### Work instructions
Every line of the records below that holds the word "cable" belongs in the answer.
..........
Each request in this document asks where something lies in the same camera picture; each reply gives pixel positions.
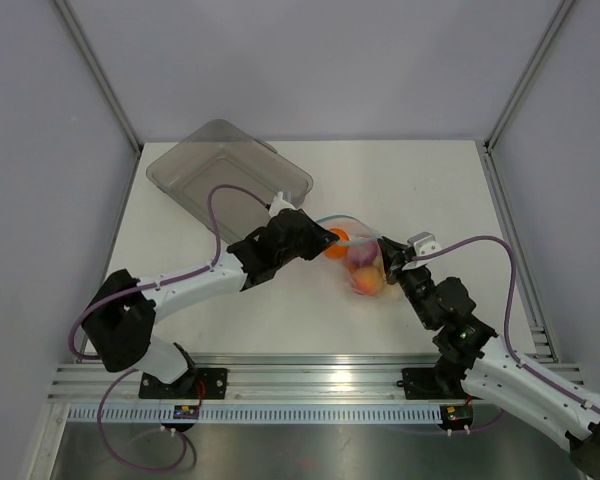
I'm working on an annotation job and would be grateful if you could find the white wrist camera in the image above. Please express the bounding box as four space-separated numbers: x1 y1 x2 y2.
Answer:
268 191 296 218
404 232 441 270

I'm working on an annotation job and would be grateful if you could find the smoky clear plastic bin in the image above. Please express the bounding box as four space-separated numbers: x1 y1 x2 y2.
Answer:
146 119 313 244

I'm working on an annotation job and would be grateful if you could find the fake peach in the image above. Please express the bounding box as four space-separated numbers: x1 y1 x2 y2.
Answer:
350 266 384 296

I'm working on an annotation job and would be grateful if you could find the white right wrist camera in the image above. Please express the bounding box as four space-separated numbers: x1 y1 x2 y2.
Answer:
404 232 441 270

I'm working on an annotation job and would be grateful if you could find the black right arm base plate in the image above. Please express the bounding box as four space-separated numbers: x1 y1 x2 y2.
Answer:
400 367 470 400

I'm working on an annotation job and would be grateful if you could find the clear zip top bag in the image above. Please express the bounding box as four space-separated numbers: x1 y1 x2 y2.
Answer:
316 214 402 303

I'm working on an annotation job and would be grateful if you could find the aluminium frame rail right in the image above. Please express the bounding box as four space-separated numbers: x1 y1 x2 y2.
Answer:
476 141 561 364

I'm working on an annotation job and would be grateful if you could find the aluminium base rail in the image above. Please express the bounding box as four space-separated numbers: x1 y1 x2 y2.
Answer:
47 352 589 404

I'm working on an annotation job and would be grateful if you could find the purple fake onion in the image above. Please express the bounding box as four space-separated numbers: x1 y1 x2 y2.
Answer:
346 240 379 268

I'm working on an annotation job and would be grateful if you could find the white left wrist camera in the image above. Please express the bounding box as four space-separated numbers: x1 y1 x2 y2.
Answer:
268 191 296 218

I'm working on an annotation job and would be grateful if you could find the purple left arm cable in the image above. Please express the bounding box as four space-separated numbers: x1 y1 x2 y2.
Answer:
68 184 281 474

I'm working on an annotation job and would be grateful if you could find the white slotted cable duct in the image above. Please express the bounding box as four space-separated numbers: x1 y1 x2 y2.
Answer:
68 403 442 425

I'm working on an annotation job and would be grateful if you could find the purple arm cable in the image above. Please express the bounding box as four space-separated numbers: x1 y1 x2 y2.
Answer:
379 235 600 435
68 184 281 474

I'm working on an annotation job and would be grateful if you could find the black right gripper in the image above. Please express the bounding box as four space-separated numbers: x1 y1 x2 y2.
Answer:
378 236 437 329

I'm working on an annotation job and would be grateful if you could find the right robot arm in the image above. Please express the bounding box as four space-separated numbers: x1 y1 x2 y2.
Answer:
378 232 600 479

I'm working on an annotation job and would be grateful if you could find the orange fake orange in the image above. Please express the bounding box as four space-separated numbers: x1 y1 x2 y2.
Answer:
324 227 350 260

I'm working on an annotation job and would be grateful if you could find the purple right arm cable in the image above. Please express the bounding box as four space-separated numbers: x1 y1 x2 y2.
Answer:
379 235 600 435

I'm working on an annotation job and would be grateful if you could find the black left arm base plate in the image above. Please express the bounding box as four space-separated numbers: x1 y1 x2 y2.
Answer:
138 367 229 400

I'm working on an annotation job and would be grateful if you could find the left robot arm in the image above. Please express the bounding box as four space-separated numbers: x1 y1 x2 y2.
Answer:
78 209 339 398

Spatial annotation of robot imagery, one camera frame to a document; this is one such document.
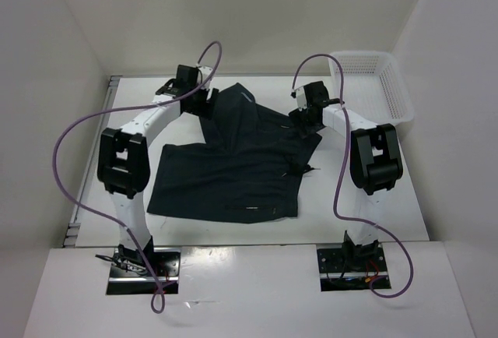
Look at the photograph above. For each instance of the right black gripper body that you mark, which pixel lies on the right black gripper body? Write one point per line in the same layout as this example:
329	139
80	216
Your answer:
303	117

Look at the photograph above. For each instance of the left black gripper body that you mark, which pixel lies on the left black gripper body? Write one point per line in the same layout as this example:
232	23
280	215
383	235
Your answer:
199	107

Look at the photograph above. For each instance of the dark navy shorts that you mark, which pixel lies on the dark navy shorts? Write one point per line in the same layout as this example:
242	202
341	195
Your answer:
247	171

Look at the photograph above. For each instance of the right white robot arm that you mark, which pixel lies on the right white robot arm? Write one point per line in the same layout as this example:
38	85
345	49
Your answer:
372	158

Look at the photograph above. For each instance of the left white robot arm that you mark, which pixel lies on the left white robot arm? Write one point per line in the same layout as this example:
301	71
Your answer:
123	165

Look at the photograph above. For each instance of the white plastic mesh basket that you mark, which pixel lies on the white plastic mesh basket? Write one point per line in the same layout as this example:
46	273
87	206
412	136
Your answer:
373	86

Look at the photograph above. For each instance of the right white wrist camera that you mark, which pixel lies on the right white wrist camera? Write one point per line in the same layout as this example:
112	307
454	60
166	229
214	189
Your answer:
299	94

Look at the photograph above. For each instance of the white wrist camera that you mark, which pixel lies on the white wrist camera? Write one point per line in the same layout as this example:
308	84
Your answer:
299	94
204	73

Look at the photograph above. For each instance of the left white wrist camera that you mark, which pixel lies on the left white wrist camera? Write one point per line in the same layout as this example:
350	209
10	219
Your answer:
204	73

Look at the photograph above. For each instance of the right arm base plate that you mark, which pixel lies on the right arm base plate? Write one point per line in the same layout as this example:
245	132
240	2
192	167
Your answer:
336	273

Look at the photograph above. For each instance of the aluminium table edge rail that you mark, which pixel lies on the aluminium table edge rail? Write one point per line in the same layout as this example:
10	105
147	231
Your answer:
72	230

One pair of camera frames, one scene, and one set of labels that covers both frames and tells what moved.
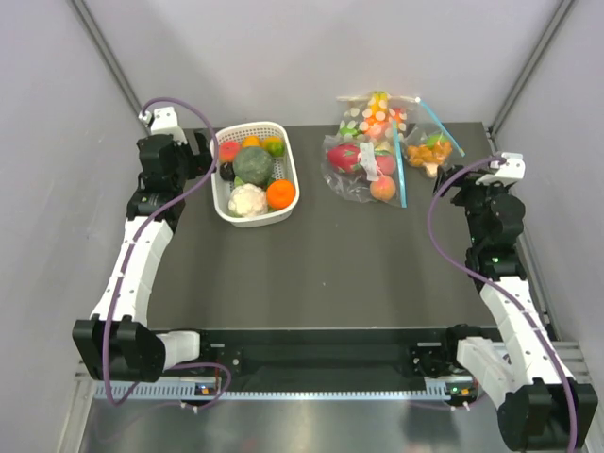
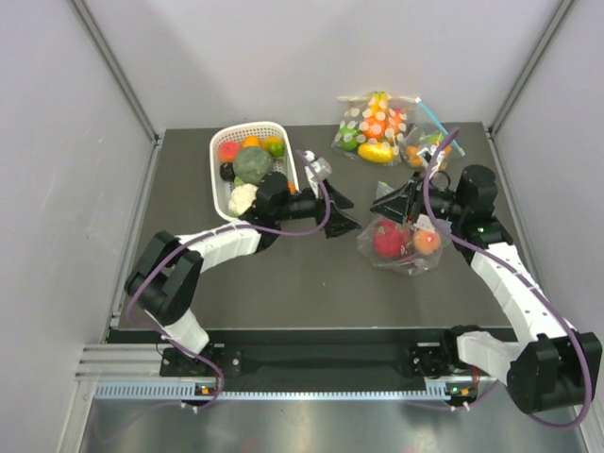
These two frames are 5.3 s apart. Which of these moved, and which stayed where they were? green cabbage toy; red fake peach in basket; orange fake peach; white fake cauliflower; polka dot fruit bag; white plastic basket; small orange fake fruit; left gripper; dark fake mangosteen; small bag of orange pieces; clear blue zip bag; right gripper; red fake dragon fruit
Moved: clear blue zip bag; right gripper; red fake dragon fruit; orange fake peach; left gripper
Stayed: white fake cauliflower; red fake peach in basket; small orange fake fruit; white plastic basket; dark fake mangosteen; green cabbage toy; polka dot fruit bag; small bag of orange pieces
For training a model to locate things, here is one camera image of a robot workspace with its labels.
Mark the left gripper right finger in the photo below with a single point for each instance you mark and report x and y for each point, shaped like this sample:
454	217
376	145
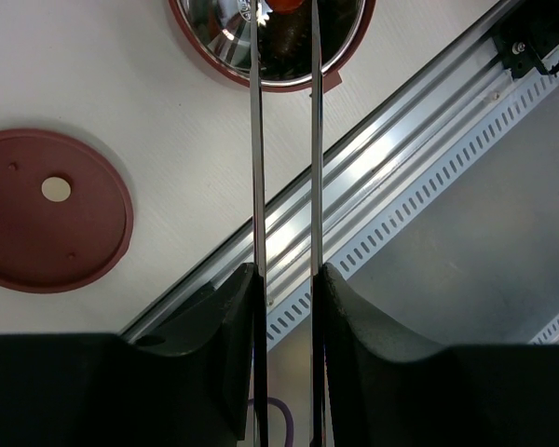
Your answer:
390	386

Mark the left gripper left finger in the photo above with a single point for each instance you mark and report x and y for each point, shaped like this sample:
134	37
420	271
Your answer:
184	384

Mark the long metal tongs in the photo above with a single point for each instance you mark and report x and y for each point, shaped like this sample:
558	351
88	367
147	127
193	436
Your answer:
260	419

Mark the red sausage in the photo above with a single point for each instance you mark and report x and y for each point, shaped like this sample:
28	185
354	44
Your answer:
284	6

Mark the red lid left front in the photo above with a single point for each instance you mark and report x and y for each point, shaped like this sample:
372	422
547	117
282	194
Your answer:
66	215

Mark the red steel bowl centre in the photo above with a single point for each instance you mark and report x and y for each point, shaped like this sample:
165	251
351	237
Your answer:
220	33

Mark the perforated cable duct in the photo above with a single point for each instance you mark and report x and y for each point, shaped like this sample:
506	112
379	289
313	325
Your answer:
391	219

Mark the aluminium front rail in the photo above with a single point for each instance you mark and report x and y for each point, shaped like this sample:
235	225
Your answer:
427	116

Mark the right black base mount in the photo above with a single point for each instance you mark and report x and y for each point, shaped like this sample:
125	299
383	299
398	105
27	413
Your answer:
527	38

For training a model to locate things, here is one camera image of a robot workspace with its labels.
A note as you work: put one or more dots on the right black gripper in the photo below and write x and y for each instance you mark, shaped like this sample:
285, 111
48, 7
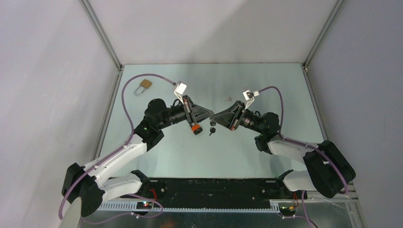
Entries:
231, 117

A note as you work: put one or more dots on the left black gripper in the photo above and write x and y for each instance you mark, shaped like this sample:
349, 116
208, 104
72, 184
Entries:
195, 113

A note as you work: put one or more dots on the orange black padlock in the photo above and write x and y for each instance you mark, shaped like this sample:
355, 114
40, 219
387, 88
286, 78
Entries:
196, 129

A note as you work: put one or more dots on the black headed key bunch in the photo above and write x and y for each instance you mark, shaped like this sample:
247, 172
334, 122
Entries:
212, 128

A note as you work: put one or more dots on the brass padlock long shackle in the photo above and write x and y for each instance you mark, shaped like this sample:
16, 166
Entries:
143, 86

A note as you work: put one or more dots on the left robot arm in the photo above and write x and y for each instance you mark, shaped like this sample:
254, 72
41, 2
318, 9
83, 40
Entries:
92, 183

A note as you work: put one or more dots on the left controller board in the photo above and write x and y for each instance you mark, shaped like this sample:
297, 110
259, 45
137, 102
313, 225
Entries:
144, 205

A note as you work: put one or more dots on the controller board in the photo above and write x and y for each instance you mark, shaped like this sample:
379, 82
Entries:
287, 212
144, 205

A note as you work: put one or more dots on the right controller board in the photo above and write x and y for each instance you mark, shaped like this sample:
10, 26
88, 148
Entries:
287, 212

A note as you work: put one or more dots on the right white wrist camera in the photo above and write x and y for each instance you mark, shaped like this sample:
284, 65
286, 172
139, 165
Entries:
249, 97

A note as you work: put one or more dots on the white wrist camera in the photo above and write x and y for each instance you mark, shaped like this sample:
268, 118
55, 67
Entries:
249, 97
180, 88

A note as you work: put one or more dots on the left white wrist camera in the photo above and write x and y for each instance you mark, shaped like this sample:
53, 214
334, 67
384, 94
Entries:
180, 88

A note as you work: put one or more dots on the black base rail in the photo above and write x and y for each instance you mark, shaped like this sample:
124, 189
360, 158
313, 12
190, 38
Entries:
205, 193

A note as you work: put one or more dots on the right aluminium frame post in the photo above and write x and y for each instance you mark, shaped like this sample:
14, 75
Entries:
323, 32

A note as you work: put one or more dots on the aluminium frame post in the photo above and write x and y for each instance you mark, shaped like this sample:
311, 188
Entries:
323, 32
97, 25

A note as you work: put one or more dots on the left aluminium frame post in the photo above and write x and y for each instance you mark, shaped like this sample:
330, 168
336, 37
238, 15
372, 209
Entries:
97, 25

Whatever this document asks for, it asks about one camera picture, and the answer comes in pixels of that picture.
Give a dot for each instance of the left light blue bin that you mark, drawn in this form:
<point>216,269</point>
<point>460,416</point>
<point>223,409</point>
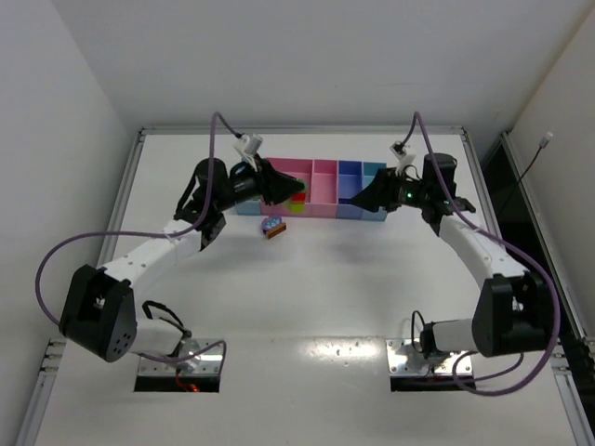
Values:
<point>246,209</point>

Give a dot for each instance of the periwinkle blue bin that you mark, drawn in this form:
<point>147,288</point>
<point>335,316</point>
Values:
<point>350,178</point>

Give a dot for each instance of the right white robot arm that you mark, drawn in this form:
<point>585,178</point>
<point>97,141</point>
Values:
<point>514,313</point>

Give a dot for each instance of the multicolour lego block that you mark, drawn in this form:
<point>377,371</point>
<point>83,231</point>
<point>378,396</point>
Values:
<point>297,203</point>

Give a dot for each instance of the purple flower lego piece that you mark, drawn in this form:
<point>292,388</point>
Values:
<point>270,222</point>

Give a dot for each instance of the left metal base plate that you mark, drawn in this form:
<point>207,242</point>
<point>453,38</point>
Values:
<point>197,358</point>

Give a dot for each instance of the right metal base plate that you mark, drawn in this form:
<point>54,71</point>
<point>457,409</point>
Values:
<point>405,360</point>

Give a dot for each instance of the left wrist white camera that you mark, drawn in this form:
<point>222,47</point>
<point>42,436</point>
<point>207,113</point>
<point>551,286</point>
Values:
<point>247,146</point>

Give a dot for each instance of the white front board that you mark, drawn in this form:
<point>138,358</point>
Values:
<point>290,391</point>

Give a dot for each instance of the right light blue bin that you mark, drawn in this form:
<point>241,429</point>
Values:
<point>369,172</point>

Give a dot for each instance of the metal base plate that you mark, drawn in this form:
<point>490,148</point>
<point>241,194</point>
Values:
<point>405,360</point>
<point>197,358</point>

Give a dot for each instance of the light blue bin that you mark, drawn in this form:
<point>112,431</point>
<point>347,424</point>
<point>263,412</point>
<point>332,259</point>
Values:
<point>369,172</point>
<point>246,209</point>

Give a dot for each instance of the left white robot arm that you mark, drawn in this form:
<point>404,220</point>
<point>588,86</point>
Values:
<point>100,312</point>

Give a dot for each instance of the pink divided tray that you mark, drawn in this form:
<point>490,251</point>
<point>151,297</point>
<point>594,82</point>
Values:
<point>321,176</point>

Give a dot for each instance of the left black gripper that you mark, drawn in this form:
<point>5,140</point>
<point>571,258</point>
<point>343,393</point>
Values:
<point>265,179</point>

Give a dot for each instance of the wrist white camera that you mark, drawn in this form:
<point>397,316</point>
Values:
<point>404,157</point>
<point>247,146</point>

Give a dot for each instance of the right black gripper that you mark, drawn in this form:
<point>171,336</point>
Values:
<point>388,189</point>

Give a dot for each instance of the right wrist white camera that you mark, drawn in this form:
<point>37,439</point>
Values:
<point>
..........
### Finished exercise
I'm working on an annotation job and would be grateful if you could find the purple left arm cable in the image above. Please express the bounding box as four space-separated numbers: x1 y1 x2 y2.
I'm working on an annotation job and would be grateful if you could find the white slotted cable duct in the image above. Please express the bounding box as four space-separated numbers: x1 y1 x2 y2.
I'm working on an annotation job and would be grateful if you could find the purple arm cable in the image above. Please express the bounding box as four space-separated numbers: x1 y1 x2 y2.
I'm working on an annotation job and would be grateful if you could find the purple right arm cable in the image above. Please express the bounding box as four space-separated numbers: x1 y1 x2 y2.
Mark the perforated cable duct in the photo above with a single point for each instance you mark and report x and y for each point, shaped like this sample:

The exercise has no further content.